> [Try it]
Return the listing exactly. Keep no pictures.

> [Provided material]

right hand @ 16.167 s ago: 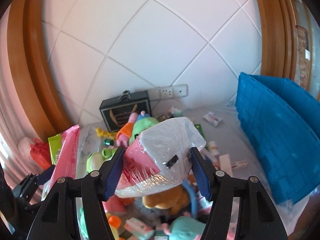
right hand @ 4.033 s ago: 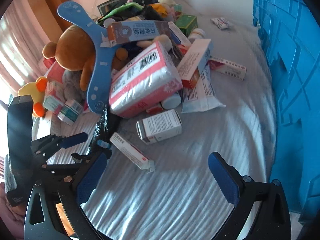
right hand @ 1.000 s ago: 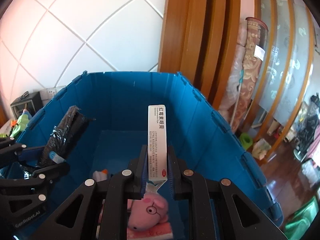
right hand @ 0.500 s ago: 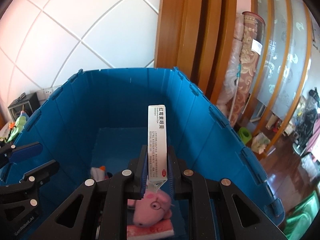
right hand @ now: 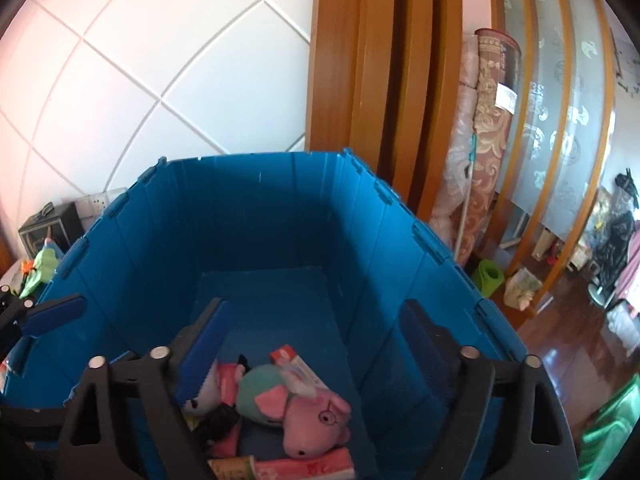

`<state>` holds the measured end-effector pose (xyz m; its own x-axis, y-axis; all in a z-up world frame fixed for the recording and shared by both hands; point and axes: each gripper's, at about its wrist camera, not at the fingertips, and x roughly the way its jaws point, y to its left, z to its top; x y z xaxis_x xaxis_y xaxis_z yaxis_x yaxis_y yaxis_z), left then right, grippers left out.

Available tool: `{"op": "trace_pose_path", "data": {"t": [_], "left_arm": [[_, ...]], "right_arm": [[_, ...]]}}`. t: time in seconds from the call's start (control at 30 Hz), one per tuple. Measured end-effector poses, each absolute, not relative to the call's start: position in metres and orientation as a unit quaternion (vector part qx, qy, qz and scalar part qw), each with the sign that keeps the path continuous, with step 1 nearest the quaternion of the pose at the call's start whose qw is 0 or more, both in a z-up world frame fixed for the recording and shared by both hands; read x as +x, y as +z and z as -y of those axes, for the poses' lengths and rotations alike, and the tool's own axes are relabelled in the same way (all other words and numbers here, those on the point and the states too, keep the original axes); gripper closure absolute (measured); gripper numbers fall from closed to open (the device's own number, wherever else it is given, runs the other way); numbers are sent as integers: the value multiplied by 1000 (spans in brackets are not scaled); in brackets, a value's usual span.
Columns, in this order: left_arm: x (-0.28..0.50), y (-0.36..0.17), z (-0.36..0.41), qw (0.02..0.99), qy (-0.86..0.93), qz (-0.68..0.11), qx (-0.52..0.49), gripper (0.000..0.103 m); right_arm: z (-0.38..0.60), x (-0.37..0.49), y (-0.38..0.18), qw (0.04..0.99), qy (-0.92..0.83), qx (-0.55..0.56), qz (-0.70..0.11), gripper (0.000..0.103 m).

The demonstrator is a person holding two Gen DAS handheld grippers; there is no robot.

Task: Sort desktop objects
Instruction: 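Open both tools to drop the bag and ointment box into the crate, then move both tools back over the pile of items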

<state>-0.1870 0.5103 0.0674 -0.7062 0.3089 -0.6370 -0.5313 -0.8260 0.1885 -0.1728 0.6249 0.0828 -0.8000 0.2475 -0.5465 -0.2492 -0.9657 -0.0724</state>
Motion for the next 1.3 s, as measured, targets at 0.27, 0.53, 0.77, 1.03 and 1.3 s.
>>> {"op": "trace_pose_path", "data": {"t": [0.27, 0.53, 0.77, 1.03, 1.3], "left_arm": [[-178, 88, -486, 242, 917, -139, -286, 37], [-143, 130, -398, 210, 954, -39, -209, 36], [-137, 122, -316, 165, 966, -3, -198, 36], [-140, 80, -216, 59, 972, 5, -227, 36], [-145, 11, -100, -54, 950, 43, -305, 36]], "right_arm": [[-621, -175, 85, 155, 948, -278, 12, 0], [-612, -172, 81, 136, 949, -284, 32, 0], [-559, -144, 99, 85, 967, -237, 44, 0], [-480, -128, 119, -17, 986, -166, 14, 0], [-381, -143, 114, -130, 979, -155, 9, 0]]}}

> [Written solution]
right hand @ 16.167 s ago: 
right hand @ 4.033 s ago: 
right hand @ 1.000 s ago: 
right hand @ 0.500 s ago: 
right hand @ now: 

`<state>` holds the measured end-effector pose (xyz m; its own x-axis, y-axis; all in a z-up world frame fixed for the recording and shared by both hands; point and axes: each gripper's, at about its wrist camera, not at the fingertips, and x roughly the way its jaws point, y to its left, z to its top; x y z xaxis_x xaxis_y xaxis_z yaxis_x yaxis_y yaxis_z), left then right, grippers left out.

Available tool: `{"op": "trace_pose_path", "data": {"t": [_], "left_arm": [[_, ...]], "right_arm": [[_, ...]]}}`. t: time in seconds from the call's start (control at 30 Hz), one per tuple. Measured end-effector poses, each absolute, not relative to the call's start: position in metres and orientation as a unit quaternion (vector part qx, qy, qz and scalar part qw), each with the sign that keeps the path continuous, with step 1 nearest the quaternion of the pose at the call's start whose qw is 0 or more, both in a z-up world frame fixed for the recording and shared by both hands; read x as +x, y as +z and z as -y of those axes, for the poses' lengths and rotations alike, and the tool's own axes are relabelled in the same way (all other words and numbers here, those on the point and the states too, keep the original axes); gripper closure absolute (measured); gripper numbers fall from closed to open (the device's own number, wherever else it is given, runs the other way); numbers are sent as integers: the value multiplied by 1000 (spans in brackets are not scaled); in brackets, a value's usual span.
Columns, in this order: left_arm: x (-0.28..0.50), y (-0.36..0.17), z (-0.36..0.41), qw (0.02..0.99), qy (-0.86..0.93), qz (-0.68..0.11), qx (-0.52..0.49), gripper (0.000..0.103 m); right_arm: z (-0.38..0.60), x (-0.37..0.49), y (-0.38..0.18), qw (0.04..0.99), qy (-0.92..0.83), qx (-0.55..0.56), qz (-0.70..0.11), gripper (0.000..0.103 m).

The demonstrator is a person holding two Gen DAS handheld grippers; there is no robot.

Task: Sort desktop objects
Instruction: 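Open both tools to drop the bag and ointment box into the crate, then move both tools back over the pile of items
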
<state>-0.1870 0.5103 0.0674 -0.7062 0.3089 -0.6370 -0.5313 -0.8260 0.1885 -0.1728 0.6249 0.0828 -0.8000 0.2475 -0.5465 -0.2492 -0.9657 -0.0724</state>
Motion for the next 1.3 s, as measured, targets at 0.27, 0.53, 0.77, 1.03 and 1.3 s.
>>> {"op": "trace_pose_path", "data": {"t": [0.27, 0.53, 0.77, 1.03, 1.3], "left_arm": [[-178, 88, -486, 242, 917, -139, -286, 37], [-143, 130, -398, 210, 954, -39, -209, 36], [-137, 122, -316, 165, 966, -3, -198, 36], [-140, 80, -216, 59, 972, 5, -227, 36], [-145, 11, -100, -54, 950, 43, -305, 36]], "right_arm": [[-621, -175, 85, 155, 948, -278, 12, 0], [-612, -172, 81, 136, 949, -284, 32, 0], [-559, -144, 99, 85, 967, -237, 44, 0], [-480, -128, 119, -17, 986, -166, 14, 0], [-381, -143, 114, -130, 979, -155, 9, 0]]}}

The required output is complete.